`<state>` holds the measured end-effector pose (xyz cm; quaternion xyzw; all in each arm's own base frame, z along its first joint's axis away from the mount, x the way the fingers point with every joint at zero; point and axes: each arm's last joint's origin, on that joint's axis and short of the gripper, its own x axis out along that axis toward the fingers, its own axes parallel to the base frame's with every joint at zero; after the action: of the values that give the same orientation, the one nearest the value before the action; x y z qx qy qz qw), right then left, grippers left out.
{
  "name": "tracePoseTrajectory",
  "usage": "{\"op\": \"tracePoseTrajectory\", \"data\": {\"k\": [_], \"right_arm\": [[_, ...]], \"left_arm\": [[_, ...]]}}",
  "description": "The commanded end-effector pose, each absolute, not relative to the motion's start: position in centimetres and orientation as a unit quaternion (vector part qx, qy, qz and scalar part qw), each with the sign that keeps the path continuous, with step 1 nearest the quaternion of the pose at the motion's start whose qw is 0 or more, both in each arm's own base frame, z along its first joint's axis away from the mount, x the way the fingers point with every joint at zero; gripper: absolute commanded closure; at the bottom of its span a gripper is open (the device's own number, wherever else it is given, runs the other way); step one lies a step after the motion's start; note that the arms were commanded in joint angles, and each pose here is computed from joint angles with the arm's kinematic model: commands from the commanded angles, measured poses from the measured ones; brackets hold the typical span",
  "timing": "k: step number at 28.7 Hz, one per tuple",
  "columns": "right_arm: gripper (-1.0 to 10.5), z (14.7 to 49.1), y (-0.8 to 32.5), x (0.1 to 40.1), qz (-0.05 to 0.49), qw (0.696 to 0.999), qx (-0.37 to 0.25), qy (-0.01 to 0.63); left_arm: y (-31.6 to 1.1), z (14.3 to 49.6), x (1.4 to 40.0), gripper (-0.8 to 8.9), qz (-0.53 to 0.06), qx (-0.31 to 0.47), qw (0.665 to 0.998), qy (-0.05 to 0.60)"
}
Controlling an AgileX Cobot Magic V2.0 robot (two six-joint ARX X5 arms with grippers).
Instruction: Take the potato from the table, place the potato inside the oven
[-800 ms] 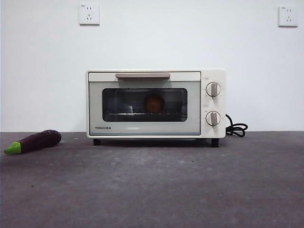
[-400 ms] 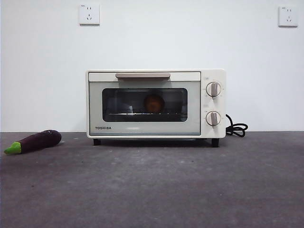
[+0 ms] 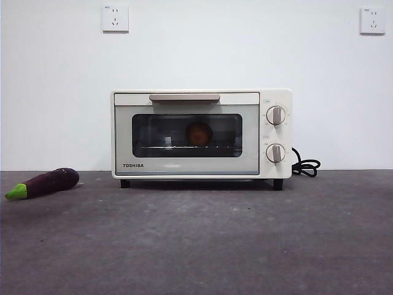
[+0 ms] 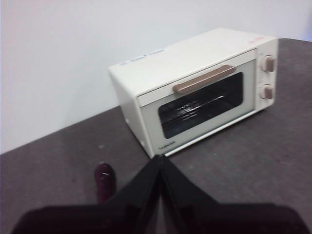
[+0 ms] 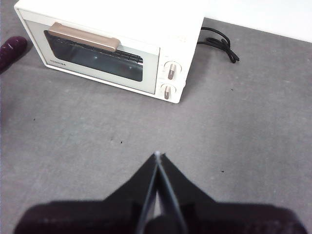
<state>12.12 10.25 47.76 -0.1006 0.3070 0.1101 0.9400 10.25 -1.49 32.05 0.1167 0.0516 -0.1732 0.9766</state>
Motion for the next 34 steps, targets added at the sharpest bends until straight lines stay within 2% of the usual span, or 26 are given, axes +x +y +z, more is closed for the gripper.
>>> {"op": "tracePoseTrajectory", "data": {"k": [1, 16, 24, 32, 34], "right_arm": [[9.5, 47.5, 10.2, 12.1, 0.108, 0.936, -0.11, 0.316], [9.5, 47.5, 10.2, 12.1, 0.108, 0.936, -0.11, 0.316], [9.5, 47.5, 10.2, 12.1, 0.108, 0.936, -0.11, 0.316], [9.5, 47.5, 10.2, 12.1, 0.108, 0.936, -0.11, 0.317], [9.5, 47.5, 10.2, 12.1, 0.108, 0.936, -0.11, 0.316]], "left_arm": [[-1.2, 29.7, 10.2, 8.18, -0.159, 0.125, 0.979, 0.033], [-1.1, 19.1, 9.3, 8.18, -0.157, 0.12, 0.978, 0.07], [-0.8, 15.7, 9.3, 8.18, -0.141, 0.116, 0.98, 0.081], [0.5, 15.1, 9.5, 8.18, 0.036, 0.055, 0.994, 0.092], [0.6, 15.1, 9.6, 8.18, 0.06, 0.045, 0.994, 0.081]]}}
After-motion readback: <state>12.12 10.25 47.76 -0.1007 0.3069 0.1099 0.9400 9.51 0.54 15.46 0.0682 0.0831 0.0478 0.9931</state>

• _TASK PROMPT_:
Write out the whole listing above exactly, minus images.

• _WRITTEN SOLUTION_:
`<state>` holds the measured end-effector pose (xyz cm; quaternion xyzw; all in each arm's own base frame, z along its first joint's axis away from the mount, x the way the fingers point with every joint at zero; point and axes: each arm's last joint's origin, on that joint's axis and short of the gripper, its own x axis out along that axis toward the fingers, its own axes parallel to the base frame's with every joint at zero; after the action: of the values that give the same orientation, the one nearest the value before the action; x y z qx qy qz qw), right then left, grippers left out.
{
  "name": "tracePoseTrajectory",
  "usage": "{\"op\": \"tracePoseTrajectory\", \"data\": {\"k\": [_], \"right_arm\": [[_, ...]], \"left_arm\": [[_, ...]]}}",
  "description": "The commanded end-effector pose, each absolute, not relative to the motion's start: position in centimetres and orientation as a unit quaternion (vector part qx, qy, qz and scalar part qw), each with the sign that keeps the path continuous, with step 1 nearest the quaternion of the pose at the motion's start whose qw is 0 or more, both in each arm's own base frame, z along its first joint's axis away from the mount, x the way the fingers point with every joint at zero; gripper: absolute commanded closure; at the bottom of its span a gripper is open (the device's own number, wherever else it is given, runs the other way); step one lies a step after the motion's start; note that the arms were commanded in joint angles, and each pose here is computed from joint angles with the arm's kinematic model: commands from the commanded angles, measured poses from the measured ones; brackets hold the typical span",
  "timing": "k: step number at 28.7 Hz, one per tuple",
  "columns": "right_arm: gripper (-1.0 to 10.5), z (14.7 to 49.1), y (-0.8 to 32.5), x (0.1 to 40.1), qz (-0.05 to 0.49), qw (0.696 to 0.999), qx (-0.37 to 0.25), qy (-0.01 to 0.63); left_arm: y (-31.6 to 1.1), z (14.3 to 49.6), x (1.4 to 40.0), gripper (-0.8 to 8.9), qz (-0.53 to 0.06), qx (-0.31 to 0.47), qw (0.665 to 0.998), qy (-0.05 to 0.60)"
}
Controlling an AgileX Cobot Magic V2.0 robot (two six-joint ARX X5 arms with grippers).
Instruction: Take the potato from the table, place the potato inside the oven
[-800 ms] 
[-400 ms] 
[+0 ms] 
[+0 ms] 
[+0 ms] 
<state>12.12 10.25 47.76 -0.1006 0.3070 0.1101 0.9400 10.25 -1.49 32.05 0.1167 0.0516 -0.1732 0.9766</state>
Motion for the next 34 steps, targets added at the sharpest bends until straight lines stay within 2% of the usual span, or 26 are given, axes +x +y +z, more is closed for the gripper.
>>> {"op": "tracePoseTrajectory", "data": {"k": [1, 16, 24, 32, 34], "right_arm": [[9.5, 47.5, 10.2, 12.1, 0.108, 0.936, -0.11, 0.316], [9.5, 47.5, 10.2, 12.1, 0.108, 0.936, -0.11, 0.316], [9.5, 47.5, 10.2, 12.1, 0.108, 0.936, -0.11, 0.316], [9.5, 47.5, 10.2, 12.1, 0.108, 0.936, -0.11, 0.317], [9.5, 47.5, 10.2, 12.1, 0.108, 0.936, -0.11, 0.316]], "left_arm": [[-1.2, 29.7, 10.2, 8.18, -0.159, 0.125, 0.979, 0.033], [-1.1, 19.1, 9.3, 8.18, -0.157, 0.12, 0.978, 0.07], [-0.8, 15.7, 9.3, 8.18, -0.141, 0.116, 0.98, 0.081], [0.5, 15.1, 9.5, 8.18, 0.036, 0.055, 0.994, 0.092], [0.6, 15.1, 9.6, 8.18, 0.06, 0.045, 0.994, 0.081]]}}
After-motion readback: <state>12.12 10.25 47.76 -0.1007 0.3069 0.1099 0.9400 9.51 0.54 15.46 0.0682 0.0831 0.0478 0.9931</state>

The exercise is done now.